We decided not to bring our 1-year-old because we want this to be special one-on-one time for her, and realistically, traveling with a fussy toddler would make it harder for her to fully enjoy the trip. My parents happily agreed to keep our son at their house while we’re gone.
When we told our daughter about the trip, we also told her we could afford to bring one other person. We thought it would be nice for her to have a cousin close to her age to share the experience with. On my husband’s side, he has siblings with kids:
His sister has two daughters (12 and 9). His brother has a son the same age as our daughter and a newborn daughter. All the nieces and nephews adore us and call me “Auntie,” even before I married into the family. I truly have no issues with any of them going.
We let our daughter choose who she wanted to invite, and she picked her 9-year-old cousin (I’ll call her Stella). Stella’s mom (my sister-in-law) thought it was incredibly sweet and has no problem with Stella going alone.
The issue is with some extended family members on my husband’s side. They think it’s unfair that we’re only taking Stella and not the other cousins. The thing is, we simply cannot afford to take all of them. We also wanted someone close enough in age to our daughter to make it fun and balanced.
For context, this is the same extended family that has previously shamed me for formula feeding both of my kids instead of breastfeeding, calling me a bad mom for it. So there’s already some tension there.
My husband, his siblings, and even my in-laws are all on my side. My husband thinks we should cut ties with the extended family altogether because of how they’ve treated me.
But I can’t help feeling like maybe they’re right this time and that I’m being unfair to the other nieces and nephew. So…AITA for only taking one niece to Disney and not all of them?
Gnomer81 said:
NTA. If they want to pay for all the kids to go, let them pay for all the kids to go on a Disney trip. But that still doesn’t mean it has to be THIS trip for your daughter’s birthday. Listen, I am queen of making things fair and not leaving kids out.
But you are already leaving a child of your own behind to focus on the birthday girl. You are keeping it small to make it affordable. If it’s not affordable it won’t happen. Enjoy the day with your daughter and don’t worry about what they say.
notmenotwhenitsyou said:
I was skeptical about the choosing of one of the cousins but the MOM saying it was sweet and completely fine with the choice of one of her kids is what solidified that you are NTA. Had SHE been huffish then I could see the problem but the fact its literally those who don't matter in this scenario…well thats a them problem.
Just because you’re family, does not mean everyone needs to get along and do things with each other. she chose who she liked the best. That's that. There's nothing wrong with that at all. clearly she has good taste for not choosing them lol.
No-Albatross-7984 said:
NTA. It's your trip and you get ito choose who you bring along. But since this is a frequent theme in the sub, lemme tell you. I was about 9 when my grandparents took my cousin to Tenerife with them. Even then, I understood life isn't fair and I can't have everything. But from that moment on, I knew my place.

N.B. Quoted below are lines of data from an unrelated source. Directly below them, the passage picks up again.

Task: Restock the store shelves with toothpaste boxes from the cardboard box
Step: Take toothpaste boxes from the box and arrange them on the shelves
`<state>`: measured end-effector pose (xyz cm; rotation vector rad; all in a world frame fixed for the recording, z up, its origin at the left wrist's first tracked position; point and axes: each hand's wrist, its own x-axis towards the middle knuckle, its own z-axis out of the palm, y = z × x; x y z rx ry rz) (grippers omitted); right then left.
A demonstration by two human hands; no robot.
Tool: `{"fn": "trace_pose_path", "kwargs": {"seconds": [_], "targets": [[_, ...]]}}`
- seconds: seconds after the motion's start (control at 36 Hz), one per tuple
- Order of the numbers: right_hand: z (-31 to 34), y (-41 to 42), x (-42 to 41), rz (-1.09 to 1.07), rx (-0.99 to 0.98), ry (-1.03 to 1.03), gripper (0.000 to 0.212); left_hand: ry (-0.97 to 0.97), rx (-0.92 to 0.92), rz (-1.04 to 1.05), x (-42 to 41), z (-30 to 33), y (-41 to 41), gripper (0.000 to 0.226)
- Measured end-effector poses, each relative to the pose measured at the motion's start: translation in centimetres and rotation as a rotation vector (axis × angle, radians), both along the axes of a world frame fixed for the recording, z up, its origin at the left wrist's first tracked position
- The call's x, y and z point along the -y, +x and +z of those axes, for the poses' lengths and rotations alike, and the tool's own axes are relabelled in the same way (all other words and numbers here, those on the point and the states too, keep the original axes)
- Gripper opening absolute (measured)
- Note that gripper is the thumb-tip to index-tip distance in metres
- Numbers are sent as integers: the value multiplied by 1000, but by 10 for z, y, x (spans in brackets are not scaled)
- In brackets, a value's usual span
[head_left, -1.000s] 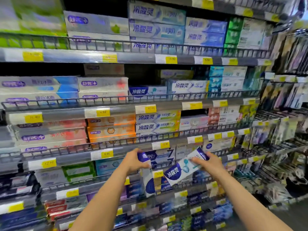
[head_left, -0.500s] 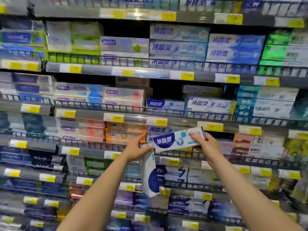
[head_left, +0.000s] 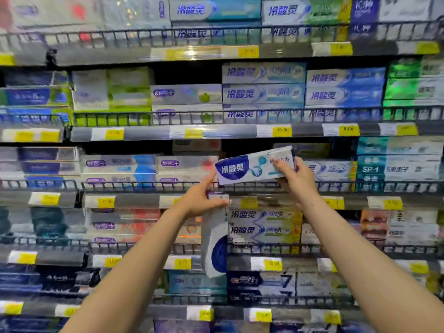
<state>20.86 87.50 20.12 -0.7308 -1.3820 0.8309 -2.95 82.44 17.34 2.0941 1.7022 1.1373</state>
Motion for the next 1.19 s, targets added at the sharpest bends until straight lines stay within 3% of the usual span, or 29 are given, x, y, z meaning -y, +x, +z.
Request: {"fn": "trace_pose_path", "kwargs": {"seconds": [0.42,0.53,0.67,0.78,0.92,1.06,1.19], "targets": [[10,-15,-47,-122,128,41,23,41,-71,-211,-44,13,-8,107],[17,-7,-55,-203,347,185,38,27,-73,-190,-49,14,-3,109],[30,7,-66,-412,683,344,75,45,-75,-157,-56,14,-2,110],[39,11,-65,-551,971,424,77,46,-90,-160,-56,12,0,107],[42,11,-70,-656,1246,507,59,34,-70,-182,-56,9,-2,105],[44,10,-81,-651,1255,528,56,25,-81,-109,-59,6,-7,107],[45,7,-92,-570,1119,443,60,28,-115,-55,-65,7,-8,106]]}}
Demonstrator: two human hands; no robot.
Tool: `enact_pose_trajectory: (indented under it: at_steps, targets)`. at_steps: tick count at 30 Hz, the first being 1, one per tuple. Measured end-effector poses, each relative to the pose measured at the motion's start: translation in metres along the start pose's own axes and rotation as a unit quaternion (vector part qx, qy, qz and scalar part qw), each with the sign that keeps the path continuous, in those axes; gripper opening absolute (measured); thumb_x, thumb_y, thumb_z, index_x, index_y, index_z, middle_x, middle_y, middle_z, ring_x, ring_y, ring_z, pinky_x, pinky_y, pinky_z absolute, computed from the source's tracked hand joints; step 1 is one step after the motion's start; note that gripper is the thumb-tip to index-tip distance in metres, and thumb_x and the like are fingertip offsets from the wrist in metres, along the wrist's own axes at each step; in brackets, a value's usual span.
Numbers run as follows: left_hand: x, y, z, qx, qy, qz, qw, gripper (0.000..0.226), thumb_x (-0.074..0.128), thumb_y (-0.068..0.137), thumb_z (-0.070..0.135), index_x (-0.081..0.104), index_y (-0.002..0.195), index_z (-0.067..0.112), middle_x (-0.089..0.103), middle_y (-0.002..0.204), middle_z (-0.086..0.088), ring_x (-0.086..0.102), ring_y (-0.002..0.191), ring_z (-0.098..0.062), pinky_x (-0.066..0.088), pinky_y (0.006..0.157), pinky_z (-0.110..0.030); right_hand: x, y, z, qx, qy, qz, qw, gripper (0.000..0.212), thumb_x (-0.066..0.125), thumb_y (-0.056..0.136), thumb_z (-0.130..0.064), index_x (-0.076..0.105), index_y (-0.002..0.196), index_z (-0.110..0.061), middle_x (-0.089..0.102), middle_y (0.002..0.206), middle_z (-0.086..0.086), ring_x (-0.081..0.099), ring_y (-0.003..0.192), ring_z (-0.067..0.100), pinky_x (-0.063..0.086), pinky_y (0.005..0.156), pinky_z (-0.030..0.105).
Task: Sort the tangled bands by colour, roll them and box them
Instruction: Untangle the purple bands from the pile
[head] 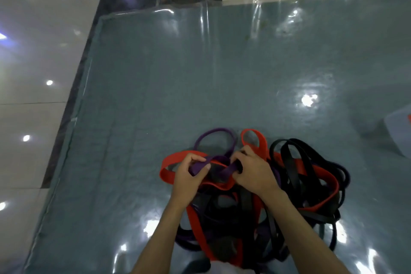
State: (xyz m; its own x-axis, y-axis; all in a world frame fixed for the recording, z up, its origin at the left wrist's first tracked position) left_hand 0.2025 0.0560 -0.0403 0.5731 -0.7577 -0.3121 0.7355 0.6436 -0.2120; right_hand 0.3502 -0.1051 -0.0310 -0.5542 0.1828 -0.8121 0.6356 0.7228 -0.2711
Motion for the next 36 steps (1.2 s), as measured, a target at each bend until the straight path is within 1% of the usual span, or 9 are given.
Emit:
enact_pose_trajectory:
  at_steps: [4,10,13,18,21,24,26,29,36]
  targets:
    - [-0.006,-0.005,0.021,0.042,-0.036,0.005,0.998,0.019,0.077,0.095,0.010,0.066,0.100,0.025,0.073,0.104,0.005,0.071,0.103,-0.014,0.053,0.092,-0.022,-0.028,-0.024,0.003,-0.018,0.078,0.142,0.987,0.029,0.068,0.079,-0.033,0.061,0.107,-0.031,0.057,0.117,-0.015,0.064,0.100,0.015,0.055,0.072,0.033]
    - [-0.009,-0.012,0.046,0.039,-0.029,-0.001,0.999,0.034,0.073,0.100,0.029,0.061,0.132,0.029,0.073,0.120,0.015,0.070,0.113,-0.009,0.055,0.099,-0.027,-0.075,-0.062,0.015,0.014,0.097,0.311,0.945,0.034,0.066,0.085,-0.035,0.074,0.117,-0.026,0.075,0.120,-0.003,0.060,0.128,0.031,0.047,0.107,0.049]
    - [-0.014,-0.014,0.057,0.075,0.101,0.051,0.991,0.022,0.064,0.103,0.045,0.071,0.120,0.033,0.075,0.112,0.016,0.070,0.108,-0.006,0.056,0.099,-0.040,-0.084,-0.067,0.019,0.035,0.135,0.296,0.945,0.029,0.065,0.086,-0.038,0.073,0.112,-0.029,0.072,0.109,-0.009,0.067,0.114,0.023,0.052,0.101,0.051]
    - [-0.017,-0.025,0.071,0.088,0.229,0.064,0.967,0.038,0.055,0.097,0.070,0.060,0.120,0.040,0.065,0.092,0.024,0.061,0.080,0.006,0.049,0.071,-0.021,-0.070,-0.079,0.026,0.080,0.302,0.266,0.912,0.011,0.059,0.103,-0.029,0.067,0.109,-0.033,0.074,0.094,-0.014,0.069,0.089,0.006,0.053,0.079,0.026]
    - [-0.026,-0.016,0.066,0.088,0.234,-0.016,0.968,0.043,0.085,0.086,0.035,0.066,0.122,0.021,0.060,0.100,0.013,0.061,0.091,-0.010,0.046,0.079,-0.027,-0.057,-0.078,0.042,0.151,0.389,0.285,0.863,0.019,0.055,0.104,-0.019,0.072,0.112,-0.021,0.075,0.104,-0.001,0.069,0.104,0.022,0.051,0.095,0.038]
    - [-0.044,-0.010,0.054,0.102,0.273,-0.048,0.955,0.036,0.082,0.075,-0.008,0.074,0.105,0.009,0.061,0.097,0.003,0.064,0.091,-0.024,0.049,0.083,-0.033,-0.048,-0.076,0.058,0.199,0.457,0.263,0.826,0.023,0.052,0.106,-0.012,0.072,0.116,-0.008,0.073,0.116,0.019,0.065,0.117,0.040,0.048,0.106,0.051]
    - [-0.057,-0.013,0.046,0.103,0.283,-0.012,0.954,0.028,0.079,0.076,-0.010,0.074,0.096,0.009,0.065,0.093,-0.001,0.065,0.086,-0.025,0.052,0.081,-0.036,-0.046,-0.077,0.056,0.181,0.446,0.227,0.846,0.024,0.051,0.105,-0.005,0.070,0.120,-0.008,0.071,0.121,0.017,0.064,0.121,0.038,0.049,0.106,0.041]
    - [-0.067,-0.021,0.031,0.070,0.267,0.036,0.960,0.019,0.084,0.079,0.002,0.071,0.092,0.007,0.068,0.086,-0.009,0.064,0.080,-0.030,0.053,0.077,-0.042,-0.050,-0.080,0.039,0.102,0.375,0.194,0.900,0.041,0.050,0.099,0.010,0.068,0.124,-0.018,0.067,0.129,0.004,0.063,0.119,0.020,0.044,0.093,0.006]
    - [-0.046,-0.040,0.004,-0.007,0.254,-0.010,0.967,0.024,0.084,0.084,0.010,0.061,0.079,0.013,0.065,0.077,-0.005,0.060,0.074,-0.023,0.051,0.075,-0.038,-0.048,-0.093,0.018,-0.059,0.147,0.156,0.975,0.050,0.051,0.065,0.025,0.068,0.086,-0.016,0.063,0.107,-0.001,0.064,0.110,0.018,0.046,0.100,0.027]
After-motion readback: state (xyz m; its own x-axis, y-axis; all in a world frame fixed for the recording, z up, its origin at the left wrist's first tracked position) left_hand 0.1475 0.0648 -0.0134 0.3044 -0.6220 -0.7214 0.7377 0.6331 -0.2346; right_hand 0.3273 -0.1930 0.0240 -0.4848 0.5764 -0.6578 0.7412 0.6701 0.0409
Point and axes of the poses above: each hand's wrist, its own y-axis towards the middle knuckle, its own x-axis out of the palm, z = x × y, the point moved 4 cm from there along y, towards the middle knuckle
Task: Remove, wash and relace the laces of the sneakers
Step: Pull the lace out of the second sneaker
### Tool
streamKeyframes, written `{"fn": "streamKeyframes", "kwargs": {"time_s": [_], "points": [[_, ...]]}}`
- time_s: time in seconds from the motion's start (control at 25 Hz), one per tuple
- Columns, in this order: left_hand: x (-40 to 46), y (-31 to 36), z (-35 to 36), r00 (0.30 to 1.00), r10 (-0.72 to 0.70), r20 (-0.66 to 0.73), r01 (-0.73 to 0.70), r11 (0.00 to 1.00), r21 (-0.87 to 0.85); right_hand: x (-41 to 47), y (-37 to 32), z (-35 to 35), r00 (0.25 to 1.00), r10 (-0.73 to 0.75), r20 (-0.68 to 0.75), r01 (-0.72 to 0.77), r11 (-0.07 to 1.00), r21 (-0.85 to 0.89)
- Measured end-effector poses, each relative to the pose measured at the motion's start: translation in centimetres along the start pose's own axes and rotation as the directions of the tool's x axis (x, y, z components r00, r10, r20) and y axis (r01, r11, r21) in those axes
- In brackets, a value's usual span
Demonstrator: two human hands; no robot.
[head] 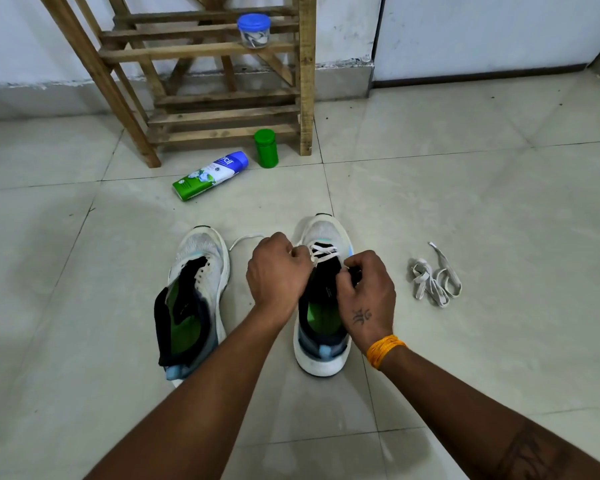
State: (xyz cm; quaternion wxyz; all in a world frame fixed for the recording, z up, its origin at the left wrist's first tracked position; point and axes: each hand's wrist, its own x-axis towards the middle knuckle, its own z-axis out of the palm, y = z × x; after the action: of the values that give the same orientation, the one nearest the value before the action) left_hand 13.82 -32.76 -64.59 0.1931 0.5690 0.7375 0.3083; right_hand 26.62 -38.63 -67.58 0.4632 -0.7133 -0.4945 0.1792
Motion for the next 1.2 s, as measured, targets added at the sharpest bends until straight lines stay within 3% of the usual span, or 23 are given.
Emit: {"fn": "streamKeyframes", "kwargs": {"time_s": [0.12,0.28,0.36,0.44,0.56,0.68,0.8,0.88,0.96,1.04,1.12,1.2], "points": [[-0.5,-0.2,-0.8,0.996,-0.079,-0.039,0.074,0.990,-0.124,0.0,-0.5,-0.3,0.999,0.015,0.033,-0.016,0.999,0.037],[-3.7,-0.6,-0.8,0.980,0.196,0.027,-0.197,0.979,0.044,1.8,-1.6,-0.7,0.994,0.021,0.105,-0.020,1.000,-0.003],[-4.1,-1.5,-0.3,0.968,0.243,0.063,-0.247,0.967,0.067,3.6,-2.0,-0.7,0.963,0.004,0.269,0.016,0.997,-0.071],[-4.1,-1.8,0.1,0.980,0.200,0.019,-0.201,0.980,0.008,5.1,-2.3,-0.4,0.889,-0.019,0.457,0.103,0.982,-0.159],[-4.7,-1.3,0.4,0.976,0.217,-0.023,-0.217,0.976,-0.002,6.0,-2.7,0.4,0.827,-0.090,0.555,0.269,0.930,-0.250],[-4.9,-1.5,0.7,0.981,0.184,-0.058,-0.186,0.982,-0.022,5.7,-2.2,1.3,0.842,-0.236,0.485,0.423,0.848,-0.321],[-4.7,-1.6,0.8,0.988,0.134,-0.081,-0.136,0.990,-0.031,6.7,-0.6,0.7,0.976,-0.132,0.173,0.200,0.857,-0.474],[-4.8,-1.5,0.8,0.987,0.141,-0.078,-0.142,0.990,-0.014,7.4,-0.1,-0.3,0.982,-0.088,0.167,0.162,0.850,-0.502],[-4.8,-1.6,0.8,0.986,0.155,-0.062,-0.157,0.988,-0.016,7.0,-1.1,-0.7,0.935,-0.199,0.294,0.325,0.812,-0.484],[-4.7,-1.7,1.0,0.985,0.165,-0.056,-0.167,0.985,-0.033,6.1,-2.7,-0.1,0.789,-0.353,0.502,0.590,0.662,-0.462],[-4.6,-1.7,1.1,0.986,0.158,-0.048,-0.159,0.987,-0.036,5.4,-3.8,1.0,0.679,-0.358,0.640,0.706,0.559,-0.436],[-4.8,-1.8,1.0,0.985,0.163,-0.059,-0.166,0.985,-0.050,5.6,-3.7,1.4,0.702,-0.324,0.634,0.685,0.550,-0.478]]}}
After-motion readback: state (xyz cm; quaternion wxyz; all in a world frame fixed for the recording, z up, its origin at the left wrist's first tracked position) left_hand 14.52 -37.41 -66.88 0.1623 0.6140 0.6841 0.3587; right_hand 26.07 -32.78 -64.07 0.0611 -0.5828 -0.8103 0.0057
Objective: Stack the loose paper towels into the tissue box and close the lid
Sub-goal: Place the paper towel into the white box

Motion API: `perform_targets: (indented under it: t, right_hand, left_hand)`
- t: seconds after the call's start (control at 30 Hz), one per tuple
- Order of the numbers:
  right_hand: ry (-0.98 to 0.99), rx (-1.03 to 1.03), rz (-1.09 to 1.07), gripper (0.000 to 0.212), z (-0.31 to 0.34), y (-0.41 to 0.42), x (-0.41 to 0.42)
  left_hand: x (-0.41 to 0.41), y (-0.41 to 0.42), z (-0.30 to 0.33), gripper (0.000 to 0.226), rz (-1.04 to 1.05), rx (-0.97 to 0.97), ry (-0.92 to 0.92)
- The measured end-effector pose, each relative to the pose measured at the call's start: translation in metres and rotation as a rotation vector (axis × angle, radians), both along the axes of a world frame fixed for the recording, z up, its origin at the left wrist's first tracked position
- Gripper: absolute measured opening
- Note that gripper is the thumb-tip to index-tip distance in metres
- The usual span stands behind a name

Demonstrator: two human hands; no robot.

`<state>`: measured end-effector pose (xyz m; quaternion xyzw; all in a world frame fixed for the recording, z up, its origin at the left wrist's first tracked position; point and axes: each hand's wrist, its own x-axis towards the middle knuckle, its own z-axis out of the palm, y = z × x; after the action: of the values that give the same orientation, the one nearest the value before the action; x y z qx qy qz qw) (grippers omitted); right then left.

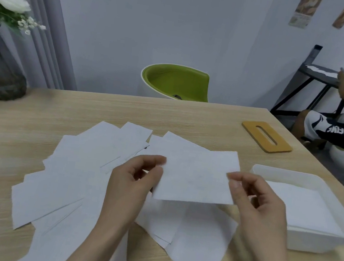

I wasn't angry or resentful. But I had clear as day evidence that if grandma had to choose, she would not choose me. As a 40+ woman now, I would never do this to siblings or cousins. If I were in a situation like this, I would pick a friend outside the family, or not bring a friend at all. Your child will have a wonderful time regardless.
tiggergirluk76 said:
YTA for saying you want one on one time with your daughter, then taking another kid along instead of the other kid that's actually yours. Your reasoning doesn't make any sense. First, you want one on one time, then you want to take another kid close in age, but actually, you're doing neither of those things. The rest of the family are obviously being unreasonable, expecting other kids to go, but honestly ESH.
Known-Grapefruit4032 said:
You're technically NTA, and the adults have no right to be up in arms about it, but you have probably upset the kids in a long-term way and made them feel a hierarchy between them. I think it would have been kinder to take one of your daughter's friends and leave the family dynamics out of it.
If you were absolutely set on a cousin though, why didn't you take the one that's actually the same age as your daughter, and who doesn't have a sibling old enough to be aware and upset about it?
Puzzlehead-Bed-333 said:
Yes, YTA. Personally, as someone with a big family, this is a crap move. This is how you breed disconnect, animosity, favoritism, and separation. You should have just taken your family if you were not going to include the kids. I’d fix it or not go at all.